The different cognitive approaches share the fact that they consider fundamental the perceptual and intellectual processes that take place in the moment in which a subject analyzes and interprets the environment in which he operates, as well as her own thoughts and behaviors. The expression active information processing sums up this type of approach very well. The beginning of the development of this type of approach are the works of Tolman (1932) and Lewin (1936).

According to Tolman the psychology of motivation is very similar to the

McDougall's intentionalism, with the Gestalt approaches, with the Field Theory of Lewin and to a certain extent with certain psychoanalytic arguments.

It defends the importance of goals in behavior, as well as the intentionality of the behavior. From Tolman, the behaviorist current, began to use terms like expectation, purpose and cognitive map. Motivated behavior has molar characteristics, is goal-directed, persistent, and selective. The subject does not learn simple E-R associations but the relationship between a behavior and a particular goal; To do this, you need to develop a cognitive map of your environment, which allows you to locate each of the possible goals. He offers several reasons to explain the motivated behavior:

  1. Primary reasons: innate. Search for food, water and sex, elimination of waste, avoidance of pain, rest, aggression, reducing curiosity and the need for contact.
  2. Secondary reasons: innate. Affiliation, dominance, submission and dependence.
  3. Tertiary reasons: learned.

Achievement of cultural goals. In his theory, the tendency to behave in a specific way is defined by a multiplicative function of three types of variables:

  1. Motivational variable: need or desire for some particular target object.
  2. Expectation variable: belief, quantitatively fluctuating, that a particular behavior, in a particular situation, leads to a target object.
  3. Incentive variable: value that the target object has for the subject.
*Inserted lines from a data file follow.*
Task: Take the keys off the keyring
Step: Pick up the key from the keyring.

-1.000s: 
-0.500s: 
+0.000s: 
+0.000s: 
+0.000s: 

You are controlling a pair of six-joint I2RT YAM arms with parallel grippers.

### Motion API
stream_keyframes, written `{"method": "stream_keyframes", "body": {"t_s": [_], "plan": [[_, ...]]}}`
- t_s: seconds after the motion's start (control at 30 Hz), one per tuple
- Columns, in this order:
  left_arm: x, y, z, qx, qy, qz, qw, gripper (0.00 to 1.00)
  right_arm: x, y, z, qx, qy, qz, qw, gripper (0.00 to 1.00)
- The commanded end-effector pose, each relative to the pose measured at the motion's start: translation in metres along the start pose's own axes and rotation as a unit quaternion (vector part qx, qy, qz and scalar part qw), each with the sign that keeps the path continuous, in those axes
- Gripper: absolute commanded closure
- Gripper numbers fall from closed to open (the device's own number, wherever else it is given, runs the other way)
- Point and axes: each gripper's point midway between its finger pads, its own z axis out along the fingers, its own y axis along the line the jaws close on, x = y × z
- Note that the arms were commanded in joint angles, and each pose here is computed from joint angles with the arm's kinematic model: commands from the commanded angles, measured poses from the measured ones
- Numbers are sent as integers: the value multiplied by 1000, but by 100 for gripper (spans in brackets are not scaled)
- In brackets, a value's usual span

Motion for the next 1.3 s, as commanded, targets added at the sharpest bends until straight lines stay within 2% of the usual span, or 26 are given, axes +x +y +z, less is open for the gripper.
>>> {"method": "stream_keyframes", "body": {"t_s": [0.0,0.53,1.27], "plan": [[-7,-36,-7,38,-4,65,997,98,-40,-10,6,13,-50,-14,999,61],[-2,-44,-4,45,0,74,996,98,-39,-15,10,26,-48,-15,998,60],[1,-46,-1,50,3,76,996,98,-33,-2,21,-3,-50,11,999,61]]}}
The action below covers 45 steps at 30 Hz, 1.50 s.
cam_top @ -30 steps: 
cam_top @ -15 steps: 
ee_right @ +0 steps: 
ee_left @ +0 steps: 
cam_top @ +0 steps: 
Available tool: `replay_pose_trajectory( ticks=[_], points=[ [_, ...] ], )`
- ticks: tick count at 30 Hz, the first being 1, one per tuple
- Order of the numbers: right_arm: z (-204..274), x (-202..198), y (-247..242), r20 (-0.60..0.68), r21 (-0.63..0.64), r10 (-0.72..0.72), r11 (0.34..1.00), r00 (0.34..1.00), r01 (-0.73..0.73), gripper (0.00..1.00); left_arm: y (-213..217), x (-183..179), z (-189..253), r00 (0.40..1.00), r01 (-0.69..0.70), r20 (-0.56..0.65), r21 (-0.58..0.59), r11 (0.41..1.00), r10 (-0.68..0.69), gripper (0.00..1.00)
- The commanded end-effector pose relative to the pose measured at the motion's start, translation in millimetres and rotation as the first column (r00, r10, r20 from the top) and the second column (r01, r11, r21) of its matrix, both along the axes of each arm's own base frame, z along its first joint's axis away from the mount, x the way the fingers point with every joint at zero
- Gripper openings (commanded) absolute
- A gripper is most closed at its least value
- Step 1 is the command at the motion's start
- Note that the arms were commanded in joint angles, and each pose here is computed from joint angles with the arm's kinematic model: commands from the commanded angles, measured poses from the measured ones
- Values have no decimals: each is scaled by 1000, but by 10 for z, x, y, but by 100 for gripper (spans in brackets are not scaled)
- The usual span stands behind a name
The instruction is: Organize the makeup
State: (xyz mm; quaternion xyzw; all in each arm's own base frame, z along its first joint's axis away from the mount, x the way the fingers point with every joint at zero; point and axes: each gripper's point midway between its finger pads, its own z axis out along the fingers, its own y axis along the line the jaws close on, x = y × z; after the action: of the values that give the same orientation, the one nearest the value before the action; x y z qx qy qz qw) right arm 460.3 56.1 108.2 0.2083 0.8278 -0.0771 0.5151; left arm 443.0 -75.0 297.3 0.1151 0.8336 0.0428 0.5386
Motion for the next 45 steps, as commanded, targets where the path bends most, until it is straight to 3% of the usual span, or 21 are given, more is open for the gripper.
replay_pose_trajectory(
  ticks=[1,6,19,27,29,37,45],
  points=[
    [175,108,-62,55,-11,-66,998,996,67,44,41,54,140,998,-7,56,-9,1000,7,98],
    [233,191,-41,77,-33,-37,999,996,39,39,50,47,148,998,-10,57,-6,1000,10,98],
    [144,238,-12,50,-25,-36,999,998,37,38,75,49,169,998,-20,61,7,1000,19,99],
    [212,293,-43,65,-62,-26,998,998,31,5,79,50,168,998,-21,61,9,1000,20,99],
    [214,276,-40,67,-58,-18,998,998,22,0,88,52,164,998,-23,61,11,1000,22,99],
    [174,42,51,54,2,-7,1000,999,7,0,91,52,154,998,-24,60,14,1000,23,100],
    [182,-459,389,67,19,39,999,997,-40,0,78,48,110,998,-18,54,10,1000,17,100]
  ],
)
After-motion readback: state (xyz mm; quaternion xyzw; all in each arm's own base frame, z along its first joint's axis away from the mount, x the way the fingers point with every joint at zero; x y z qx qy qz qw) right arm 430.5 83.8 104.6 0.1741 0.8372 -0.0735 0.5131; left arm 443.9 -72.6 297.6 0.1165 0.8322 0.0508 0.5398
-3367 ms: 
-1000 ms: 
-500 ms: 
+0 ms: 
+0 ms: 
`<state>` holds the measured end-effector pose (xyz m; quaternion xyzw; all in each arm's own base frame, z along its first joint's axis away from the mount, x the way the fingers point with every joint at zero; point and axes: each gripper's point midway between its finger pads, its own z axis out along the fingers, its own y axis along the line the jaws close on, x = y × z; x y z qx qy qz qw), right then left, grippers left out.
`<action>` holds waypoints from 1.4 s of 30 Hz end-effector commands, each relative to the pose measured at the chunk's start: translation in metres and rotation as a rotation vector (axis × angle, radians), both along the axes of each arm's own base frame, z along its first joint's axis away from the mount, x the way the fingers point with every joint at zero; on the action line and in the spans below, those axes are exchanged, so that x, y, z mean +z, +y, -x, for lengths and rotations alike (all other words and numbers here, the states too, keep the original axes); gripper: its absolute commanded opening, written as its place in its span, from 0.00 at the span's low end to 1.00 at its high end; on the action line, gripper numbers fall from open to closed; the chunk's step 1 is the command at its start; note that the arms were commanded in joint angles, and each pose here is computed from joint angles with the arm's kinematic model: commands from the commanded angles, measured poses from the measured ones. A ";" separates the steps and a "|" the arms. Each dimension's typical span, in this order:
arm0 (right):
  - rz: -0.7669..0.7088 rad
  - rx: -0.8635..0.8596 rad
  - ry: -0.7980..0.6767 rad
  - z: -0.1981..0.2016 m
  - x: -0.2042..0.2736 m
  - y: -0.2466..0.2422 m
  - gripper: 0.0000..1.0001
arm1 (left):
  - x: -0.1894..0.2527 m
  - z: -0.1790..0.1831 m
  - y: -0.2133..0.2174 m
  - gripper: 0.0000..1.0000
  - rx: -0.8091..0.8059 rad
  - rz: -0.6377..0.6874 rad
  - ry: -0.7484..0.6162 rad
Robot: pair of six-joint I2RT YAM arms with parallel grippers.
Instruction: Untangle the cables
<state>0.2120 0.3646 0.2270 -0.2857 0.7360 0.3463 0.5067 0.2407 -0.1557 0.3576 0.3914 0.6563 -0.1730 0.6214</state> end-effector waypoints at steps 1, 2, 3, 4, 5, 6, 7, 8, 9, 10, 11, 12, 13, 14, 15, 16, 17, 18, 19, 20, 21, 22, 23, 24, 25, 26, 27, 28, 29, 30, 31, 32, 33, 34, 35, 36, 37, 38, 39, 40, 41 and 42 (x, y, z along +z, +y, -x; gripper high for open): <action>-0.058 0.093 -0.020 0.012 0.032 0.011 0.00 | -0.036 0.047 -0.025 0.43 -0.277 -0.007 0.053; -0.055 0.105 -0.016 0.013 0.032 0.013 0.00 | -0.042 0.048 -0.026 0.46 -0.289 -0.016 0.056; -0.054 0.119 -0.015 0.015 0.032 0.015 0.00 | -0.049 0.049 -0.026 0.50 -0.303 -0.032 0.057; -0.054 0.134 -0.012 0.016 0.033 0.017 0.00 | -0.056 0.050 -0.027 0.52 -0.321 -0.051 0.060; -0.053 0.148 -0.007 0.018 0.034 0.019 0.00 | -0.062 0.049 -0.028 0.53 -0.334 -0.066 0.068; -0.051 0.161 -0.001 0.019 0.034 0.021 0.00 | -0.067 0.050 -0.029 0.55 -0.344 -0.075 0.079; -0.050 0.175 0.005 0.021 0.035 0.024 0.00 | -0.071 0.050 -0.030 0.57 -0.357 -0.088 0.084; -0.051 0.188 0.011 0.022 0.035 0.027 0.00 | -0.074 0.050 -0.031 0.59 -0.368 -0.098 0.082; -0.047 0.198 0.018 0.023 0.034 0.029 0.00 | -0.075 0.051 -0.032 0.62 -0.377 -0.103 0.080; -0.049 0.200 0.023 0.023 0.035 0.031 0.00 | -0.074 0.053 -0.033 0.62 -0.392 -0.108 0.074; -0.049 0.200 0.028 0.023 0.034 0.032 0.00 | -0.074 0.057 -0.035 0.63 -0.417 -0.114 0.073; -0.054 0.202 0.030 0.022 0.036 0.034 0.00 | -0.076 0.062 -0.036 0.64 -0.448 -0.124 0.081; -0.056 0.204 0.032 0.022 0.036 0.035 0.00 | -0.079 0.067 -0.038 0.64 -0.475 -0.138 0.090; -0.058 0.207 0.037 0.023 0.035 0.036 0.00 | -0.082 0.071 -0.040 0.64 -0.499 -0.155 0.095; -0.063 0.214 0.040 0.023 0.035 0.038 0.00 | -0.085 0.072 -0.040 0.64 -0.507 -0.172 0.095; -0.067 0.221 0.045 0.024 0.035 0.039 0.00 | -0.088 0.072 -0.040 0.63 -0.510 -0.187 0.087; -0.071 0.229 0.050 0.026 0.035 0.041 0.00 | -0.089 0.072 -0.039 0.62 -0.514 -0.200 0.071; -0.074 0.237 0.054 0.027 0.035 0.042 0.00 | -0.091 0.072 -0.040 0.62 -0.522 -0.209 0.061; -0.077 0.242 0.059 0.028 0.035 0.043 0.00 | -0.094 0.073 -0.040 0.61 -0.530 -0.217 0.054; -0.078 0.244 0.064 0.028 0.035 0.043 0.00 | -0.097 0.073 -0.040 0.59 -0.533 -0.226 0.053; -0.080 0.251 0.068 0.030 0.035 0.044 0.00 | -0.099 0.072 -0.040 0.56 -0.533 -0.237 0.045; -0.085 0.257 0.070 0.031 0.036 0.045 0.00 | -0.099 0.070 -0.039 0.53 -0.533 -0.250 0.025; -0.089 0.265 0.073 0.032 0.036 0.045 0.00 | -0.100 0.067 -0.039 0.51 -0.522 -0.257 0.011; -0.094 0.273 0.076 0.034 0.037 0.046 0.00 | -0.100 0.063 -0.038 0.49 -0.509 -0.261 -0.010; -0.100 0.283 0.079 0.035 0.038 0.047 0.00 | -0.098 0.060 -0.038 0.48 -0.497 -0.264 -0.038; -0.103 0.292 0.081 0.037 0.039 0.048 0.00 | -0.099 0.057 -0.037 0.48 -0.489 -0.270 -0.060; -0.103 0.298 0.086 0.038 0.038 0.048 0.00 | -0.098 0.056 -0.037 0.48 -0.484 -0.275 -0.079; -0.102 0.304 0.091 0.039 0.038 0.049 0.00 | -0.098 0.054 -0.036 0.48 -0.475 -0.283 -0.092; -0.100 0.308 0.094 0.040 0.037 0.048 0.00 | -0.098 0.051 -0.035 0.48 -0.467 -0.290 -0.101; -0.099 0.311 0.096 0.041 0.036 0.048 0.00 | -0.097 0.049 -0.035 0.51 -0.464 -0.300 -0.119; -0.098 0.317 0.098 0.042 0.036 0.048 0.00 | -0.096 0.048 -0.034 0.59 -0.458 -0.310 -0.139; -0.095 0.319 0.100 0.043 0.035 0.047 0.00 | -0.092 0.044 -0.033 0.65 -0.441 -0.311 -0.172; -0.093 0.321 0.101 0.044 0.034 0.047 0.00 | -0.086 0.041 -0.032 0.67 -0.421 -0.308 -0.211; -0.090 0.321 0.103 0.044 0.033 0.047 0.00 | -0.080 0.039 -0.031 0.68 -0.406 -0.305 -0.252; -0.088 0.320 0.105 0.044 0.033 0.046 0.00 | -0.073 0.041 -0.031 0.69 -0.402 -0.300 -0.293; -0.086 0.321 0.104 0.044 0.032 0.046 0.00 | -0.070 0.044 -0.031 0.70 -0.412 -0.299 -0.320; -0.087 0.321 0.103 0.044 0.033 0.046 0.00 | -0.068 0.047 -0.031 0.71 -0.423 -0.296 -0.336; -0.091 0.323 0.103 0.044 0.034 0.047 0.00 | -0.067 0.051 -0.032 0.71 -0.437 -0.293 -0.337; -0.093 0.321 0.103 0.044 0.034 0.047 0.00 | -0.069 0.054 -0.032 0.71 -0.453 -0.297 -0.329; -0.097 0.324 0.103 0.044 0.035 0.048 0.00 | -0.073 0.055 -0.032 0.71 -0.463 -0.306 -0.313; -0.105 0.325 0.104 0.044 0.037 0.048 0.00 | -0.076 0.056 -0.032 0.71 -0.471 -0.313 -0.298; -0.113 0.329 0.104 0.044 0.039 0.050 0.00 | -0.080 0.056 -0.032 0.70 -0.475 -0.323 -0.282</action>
LEWIN. Motivation in behavior is explained from homeostatic approaches. Behavior is the result of the set of forces that act on the subject. It defends the active solution of problems and the existence of psychological needs (quasi-needs).

The scheme of his approach, generically called field theory, assumes that behavior is a function of the living space, which consists of person (influenced by two types of needs: physiological and psychological that produce tension or motivational state) and psychological environment (It contains goals that considerably influence the subject's behavior).

Lewin thought that by topology, can you explain the "locomotion" (change in psychological space) of the subject in his psychological environment. The term "conduct" in Lewin it is used to describe structural changes in that environment. The force of behavior (F), which has vector characteristics, is a function of the subject's internal state of tension (t) and the goals of the psychological environment (G).

To this brief function we must add the "psychological distance" (e) that exists between the subject and the goal he wishes to achieve, in such a way that the greater the distance, the less force in the behavior. F = f {t, G / e} The tension It is the motivational construct defended by Lewin to explain the internal motivation of the subject. Stress occurs when needs are produced in the body. This fact motivates the subject to reduce the tension, with which the homeostatic argumentation seems evident.

This article is merely informative, in Psychology-Online we do not have the power to make a diagnosis or recommend a treatment. We invite you to go to a psychologist to treat your particular case.